Editor's introduction

I am very happy to introduce Issue 8.2 of SIGecom Exchanges. The first four contributions concern game theory. The first contribution is a full-length paper by Demaine, Hajiaghayi, Mahini, and Zadimoghaddam, titled "The Price of Anarchy in Cooperative Network Creation Games." In it, they study network creation games, in which the nodes of a graph decide which edges to create. They study "collaborative equilibrium" in which coalitions do not want to change their collective strategy on a single edge, and analyze the price of anarchy in this model. In "Computing Shapley's Saddles," Brandt, Brill, Fischer, Harrenstein, and Hoffmann discuss the computational complexity of saddles, an ordinal, set-valued solution concept defined by Shapley.

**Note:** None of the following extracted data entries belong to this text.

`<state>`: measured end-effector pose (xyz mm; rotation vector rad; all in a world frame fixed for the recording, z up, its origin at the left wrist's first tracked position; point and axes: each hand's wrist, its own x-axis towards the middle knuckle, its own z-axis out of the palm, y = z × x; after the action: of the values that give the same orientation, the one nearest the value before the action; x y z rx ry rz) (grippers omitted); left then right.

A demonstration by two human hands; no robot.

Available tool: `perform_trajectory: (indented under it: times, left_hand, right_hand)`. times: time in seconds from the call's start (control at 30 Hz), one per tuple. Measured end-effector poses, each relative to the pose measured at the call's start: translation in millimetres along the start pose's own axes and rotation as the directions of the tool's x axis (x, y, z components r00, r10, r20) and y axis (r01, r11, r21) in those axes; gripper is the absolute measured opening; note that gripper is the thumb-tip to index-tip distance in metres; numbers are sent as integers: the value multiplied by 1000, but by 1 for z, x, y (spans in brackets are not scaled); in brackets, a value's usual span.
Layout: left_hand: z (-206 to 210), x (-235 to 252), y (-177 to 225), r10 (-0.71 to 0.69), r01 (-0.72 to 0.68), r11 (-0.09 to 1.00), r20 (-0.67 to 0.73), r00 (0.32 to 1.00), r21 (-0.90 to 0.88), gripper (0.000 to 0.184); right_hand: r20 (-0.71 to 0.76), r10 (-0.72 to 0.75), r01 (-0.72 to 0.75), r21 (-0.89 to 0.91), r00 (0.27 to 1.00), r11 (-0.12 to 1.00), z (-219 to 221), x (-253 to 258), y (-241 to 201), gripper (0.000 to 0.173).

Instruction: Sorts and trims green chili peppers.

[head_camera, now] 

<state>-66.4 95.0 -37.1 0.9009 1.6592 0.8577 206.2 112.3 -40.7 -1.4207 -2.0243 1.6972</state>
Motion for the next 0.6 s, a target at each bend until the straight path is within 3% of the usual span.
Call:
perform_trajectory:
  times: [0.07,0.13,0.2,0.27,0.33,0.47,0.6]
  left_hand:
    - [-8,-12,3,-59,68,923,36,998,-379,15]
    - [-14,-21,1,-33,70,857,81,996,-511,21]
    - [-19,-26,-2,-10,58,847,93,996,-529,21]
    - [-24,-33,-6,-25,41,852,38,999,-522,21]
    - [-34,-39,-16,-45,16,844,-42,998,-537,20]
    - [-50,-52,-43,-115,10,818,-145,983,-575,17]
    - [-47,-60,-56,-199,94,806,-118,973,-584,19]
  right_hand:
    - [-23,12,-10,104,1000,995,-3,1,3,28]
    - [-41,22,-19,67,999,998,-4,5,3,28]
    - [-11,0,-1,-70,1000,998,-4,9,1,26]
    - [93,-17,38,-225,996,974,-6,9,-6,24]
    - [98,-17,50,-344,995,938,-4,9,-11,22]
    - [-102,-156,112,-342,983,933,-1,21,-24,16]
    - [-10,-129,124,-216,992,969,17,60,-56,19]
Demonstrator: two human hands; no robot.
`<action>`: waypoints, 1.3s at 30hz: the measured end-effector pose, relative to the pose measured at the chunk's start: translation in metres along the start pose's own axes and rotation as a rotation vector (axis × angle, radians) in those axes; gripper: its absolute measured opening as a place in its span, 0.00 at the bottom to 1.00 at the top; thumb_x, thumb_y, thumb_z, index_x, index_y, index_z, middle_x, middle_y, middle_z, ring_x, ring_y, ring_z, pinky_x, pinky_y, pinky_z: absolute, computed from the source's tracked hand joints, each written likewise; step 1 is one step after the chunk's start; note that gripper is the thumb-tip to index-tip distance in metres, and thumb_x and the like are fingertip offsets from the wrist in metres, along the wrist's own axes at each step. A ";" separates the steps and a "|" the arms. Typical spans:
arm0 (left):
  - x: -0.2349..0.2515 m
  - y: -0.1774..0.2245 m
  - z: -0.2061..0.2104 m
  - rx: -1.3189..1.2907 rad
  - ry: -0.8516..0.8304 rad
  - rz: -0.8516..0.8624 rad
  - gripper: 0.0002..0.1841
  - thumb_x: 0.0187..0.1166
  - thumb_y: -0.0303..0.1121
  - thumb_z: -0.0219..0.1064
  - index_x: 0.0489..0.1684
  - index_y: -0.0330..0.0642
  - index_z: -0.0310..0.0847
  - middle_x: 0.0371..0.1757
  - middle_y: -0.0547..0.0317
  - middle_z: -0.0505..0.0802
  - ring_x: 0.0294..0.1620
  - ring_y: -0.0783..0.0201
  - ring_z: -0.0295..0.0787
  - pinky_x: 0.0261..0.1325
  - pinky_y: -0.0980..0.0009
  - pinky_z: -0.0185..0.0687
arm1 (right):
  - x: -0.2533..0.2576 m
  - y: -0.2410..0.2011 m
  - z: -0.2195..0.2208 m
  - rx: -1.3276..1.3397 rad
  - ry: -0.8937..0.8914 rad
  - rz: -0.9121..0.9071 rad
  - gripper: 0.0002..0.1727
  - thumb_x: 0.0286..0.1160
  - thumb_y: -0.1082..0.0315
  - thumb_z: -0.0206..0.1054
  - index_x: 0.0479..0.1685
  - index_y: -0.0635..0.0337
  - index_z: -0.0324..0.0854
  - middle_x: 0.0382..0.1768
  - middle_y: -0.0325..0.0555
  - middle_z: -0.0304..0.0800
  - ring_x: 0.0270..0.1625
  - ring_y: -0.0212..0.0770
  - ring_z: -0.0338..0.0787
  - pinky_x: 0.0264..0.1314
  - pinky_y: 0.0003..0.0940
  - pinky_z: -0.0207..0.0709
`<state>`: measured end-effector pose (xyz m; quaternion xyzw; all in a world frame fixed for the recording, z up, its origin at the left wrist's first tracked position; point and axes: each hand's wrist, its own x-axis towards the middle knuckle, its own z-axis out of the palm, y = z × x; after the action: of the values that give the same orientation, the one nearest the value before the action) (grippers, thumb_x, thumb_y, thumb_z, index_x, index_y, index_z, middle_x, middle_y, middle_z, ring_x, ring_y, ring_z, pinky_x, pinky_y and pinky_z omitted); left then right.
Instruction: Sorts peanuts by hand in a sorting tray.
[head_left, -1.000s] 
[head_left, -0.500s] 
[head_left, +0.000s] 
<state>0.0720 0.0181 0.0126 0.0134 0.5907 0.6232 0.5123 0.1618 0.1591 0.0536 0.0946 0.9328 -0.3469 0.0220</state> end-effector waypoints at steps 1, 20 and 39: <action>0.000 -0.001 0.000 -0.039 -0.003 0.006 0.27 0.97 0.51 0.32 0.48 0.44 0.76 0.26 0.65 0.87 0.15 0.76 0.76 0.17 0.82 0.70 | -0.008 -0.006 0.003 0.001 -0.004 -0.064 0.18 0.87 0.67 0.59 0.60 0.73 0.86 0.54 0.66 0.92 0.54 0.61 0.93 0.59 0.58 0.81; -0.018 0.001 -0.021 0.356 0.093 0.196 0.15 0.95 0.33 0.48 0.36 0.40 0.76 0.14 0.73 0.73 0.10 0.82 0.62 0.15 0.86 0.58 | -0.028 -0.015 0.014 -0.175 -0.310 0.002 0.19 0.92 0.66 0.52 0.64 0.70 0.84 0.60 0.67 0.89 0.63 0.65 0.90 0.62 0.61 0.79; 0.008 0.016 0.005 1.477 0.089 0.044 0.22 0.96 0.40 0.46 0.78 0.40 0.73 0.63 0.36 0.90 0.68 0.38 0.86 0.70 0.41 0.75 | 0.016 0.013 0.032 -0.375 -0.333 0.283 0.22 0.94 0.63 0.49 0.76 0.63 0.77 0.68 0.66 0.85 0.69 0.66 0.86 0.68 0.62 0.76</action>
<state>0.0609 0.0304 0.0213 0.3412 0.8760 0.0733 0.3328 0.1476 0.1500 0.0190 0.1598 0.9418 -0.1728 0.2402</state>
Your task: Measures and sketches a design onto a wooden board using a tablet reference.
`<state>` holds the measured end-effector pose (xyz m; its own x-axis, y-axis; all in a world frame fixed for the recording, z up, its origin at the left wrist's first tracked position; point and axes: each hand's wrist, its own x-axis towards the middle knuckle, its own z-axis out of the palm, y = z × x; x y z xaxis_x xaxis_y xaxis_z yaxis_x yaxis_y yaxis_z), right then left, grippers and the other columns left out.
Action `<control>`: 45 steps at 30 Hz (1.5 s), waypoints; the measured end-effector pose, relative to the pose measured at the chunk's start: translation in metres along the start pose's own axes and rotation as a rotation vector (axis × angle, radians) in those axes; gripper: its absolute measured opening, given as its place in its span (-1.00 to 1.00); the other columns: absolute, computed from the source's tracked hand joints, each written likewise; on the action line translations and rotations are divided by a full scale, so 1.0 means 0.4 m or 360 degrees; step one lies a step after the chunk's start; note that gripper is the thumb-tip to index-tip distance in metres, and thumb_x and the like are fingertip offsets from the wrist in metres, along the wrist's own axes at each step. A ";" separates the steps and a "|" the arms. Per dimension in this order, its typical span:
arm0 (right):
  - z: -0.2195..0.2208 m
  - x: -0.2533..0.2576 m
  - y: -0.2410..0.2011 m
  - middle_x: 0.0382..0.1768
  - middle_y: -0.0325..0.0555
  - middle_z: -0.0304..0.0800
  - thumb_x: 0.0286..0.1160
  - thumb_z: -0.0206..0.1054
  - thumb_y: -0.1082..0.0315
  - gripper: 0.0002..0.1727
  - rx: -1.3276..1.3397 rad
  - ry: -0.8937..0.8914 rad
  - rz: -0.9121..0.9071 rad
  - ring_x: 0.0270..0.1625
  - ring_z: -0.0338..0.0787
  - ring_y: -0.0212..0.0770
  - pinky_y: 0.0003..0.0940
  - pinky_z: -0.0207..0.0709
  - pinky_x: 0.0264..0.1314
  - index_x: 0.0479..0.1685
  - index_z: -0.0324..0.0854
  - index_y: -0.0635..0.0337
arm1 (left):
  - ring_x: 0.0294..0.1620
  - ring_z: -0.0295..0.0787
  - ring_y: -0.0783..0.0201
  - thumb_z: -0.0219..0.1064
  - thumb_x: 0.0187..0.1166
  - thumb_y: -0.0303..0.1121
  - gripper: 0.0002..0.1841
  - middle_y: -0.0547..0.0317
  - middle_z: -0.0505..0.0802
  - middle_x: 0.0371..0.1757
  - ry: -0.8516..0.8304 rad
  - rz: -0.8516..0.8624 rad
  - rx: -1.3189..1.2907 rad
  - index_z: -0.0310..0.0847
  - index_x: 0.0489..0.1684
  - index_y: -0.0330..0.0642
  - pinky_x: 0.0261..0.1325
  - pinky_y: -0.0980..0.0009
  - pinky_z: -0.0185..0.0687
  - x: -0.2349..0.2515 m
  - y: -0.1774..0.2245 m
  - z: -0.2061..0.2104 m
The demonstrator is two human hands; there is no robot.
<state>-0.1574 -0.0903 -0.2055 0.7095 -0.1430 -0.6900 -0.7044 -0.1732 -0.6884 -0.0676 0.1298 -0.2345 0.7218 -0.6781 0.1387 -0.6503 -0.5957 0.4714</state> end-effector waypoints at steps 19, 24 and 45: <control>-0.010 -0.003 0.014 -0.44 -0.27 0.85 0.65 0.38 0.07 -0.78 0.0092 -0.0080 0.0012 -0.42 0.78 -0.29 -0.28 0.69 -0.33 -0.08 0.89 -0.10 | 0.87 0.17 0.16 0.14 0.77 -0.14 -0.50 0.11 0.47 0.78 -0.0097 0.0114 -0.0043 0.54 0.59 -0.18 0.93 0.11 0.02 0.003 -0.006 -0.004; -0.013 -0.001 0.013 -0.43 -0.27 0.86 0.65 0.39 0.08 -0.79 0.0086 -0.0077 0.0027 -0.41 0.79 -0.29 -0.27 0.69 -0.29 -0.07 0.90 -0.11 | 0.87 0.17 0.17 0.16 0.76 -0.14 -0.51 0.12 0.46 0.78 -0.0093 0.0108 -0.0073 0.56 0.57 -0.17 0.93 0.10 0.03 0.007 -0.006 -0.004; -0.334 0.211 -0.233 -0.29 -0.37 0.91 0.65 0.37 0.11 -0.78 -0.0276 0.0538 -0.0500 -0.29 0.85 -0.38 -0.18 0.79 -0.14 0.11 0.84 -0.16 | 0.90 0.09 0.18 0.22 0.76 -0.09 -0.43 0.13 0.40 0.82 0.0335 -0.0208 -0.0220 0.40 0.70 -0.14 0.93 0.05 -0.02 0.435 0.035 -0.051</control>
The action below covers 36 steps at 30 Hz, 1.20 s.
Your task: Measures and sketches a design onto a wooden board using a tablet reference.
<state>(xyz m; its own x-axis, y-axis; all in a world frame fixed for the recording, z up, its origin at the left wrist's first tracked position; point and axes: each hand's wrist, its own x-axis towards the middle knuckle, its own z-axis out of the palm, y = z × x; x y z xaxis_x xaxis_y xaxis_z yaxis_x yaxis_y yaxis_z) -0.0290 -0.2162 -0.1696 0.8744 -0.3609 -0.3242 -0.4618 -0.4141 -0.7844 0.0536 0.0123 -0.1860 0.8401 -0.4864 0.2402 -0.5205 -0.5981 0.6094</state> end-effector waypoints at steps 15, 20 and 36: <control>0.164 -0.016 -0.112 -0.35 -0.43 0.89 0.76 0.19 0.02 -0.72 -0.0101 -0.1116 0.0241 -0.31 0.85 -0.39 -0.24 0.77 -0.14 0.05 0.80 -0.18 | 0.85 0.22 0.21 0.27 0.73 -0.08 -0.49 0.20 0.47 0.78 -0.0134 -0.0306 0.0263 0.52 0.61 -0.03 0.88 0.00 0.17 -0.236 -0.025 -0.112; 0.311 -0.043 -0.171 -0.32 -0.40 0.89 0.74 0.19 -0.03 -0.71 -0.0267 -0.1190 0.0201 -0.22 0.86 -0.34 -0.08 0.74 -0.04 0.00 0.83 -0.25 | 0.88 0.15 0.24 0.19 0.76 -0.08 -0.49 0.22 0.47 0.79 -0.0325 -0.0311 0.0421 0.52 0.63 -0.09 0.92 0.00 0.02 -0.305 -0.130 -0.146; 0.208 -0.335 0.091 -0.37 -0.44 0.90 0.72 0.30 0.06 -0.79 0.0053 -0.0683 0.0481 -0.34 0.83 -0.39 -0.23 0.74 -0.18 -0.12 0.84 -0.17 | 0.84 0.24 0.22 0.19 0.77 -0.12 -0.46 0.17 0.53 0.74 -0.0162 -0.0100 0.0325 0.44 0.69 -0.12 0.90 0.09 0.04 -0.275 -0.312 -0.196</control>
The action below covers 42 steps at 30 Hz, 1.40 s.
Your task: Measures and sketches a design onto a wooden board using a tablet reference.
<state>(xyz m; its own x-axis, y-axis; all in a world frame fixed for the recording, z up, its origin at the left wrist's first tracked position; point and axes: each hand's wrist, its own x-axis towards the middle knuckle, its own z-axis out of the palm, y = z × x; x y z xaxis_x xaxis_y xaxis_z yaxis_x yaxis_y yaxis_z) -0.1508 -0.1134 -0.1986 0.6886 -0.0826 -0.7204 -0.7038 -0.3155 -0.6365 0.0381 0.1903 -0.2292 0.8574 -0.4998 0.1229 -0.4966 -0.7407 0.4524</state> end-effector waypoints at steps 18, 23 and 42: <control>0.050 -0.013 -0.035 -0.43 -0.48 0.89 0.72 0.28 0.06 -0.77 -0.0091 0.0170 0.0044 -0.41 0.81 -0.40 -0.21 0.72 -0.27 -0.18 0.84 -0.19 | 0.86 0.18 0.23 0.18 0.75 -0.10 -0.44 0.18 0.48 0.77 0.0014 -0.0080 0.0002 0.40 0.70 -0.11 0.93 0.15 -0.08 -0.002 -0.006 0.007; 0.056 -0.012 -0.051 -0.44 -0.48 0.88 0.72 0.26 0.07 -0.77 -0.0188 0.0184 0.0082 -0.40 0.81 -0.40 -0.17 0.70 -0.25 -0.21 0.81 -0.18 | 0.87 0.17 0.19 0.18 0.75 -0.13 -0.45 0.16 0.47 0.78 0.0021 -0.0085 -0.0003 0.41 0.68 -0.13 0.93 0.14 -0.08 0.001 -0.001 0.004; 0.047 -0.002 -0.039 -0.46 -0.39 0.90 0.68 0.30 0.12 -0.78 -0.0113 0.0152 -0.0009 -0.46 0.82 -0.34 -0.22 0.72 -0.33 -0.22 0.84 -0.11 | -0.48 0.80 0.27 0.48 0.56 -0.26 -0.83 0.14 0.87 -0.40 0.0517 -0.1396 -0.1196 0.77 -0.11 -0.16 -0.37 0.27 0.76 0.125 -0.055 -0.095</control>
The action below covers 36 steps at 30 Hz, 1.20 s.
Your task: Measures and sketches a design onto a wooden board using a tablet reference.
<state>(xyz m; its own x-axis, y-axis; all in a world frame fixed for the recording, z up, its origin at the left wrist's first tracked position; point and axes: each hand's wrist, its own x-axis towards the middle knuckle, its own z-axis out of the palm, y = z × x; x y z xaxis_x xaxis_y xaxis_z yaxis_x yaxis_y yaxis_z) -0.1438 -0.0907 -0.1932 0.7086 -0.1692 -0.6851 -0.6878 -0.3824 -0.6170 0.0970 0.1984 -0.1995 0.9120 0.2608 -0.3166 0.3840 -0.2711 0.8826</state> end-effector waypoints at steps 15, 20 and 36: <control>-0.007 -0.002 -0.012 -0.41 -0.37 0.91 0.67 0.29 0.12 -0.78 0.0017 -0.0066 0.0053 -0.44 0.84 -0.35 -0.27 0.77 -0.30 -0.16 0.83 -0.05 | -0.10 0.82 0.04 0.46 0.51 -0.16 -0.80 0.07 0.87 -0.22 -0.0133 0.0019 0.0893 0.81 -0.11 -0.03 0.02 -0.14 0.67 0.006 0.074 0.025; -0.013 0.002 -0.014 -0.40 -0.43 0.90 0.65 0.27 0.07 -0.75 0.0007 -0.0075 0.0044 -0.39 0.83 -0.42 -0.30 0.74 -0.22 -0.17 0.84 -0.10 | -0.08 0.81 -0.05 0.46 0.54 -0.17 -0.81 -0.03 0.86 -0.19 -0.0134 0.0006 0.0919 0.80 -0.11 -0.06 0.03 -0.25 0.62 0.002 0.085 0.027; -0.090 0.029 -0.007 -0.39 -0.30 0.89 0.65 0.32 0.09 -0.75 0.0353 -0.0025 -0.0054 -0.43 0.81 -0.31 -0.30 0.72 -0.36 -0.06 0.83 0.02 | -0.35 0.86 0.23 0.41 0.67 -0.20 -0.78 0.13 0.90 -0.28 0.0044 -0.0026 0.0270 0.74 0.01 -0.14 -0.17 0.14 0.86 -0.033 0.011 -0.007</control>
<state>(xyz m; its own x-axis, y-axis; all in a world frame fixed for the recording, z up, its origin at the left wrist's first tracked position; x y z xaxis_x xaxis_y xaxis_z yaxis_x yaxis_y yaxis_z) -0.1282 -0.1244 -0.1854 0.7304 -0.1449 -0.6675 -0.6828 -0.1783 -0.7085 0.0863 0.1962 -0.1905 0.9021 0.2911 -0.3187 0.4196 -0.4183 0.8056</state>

In "A Prescriptive Approach for Playing Games," Feldman gives an overview of two recent papers on two-player zero-sum games: one of these papers considers a model in which the randomization phase of a randomized strategy is not completely private, and the other considers repeated symmetric games in which one player never observes a single payoff (but does observe the opponent's play). Finally, Pita, Bellamane, Jain, Kiekintveld, Tsai, Ordóñez, and Tambe consider some real-world applications of game theory at Los Angeles International Airport and the US Federal Air Marshals, and discuss some of the challenges in applying game theory to practice, in their letter "Security Applications: Lessons of Real-World Deployment".